--- Input Enclosed Below ---
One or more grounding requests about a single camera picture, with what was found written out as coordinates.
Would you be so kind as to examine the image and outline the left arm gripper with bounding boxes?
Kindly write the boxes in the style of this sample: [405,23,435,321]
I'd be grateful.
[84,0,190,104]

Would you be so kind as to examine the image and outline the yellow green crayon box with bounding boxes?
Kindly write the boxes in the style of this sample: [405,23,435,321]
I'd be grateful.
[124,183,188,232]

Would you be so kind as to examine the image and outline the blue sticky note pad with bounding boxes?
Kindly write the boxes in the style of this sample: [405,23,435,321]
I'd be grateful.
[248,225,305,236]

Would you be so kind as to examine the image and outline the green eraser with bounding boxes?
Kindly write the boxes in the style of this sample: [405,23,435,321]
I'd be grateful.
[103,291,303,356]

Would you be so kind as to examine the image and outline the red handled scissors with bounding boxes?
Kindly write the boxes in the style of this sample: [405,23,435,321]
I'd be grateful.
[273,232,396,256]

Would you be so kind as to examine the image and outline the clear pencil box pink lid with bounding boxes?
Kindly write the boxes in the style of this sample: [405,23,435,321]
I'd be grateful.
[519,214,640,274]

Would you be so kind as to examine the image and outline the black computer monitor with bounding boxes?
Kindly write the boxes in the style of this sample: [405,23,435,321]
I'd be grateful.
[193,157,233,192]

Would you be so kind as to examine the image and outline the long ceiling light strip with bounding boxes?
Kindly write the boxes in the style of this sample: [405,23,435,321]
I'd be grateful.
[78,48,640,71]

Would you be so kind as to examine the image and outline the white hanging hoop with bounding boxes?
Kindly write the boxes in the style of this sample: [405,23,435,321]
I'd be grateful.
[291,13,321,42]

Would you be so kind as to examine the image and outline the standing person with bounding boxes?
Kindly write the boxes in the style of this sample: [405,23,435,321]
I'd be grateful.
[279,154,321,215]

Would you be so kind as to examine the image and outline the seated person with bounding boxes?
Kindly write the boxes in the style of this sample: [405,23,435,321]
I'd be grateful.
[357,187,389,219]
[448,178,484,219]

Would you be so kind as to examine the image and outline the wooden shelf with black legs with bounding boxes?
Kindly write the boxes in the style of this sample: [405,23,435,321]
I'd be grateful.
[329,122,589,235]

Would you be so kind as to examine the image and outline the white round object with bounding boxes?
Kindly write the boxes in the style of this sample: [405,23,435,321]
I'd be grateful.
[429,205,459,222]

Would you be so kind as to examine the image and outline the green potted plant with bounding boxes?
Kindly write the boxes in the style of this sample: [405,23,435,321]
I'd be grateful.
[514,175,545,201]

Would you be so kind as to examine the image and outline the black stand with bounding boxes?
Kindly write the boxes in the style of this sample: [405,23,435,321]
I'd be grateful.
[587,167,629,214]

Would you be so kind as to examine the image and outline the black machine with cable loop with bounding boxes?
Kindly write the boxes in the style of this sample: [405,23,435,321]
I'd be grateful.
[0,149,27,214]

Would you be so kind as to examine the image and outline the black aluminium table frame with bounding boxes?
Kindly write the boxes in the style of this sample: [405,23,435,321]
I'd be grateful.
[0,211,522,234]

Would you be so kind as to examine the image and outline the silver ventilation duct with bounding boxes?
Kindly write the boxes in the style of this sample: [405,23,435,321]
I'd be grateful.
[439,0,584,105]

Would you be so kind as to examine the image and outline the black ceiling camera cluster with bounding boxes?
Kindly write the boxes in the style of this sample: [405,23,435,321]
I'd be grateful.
--- End of Enclosed Input ---
Exercise aim ▸ Among the lines above, which ones include the word "person"? Copy them.

Solution below ▸
Would you be so kind as to examine the image and outline the standing person with bounding boxes?
Would you be so kind as to examine the image and outline the seated person with bounding boxes?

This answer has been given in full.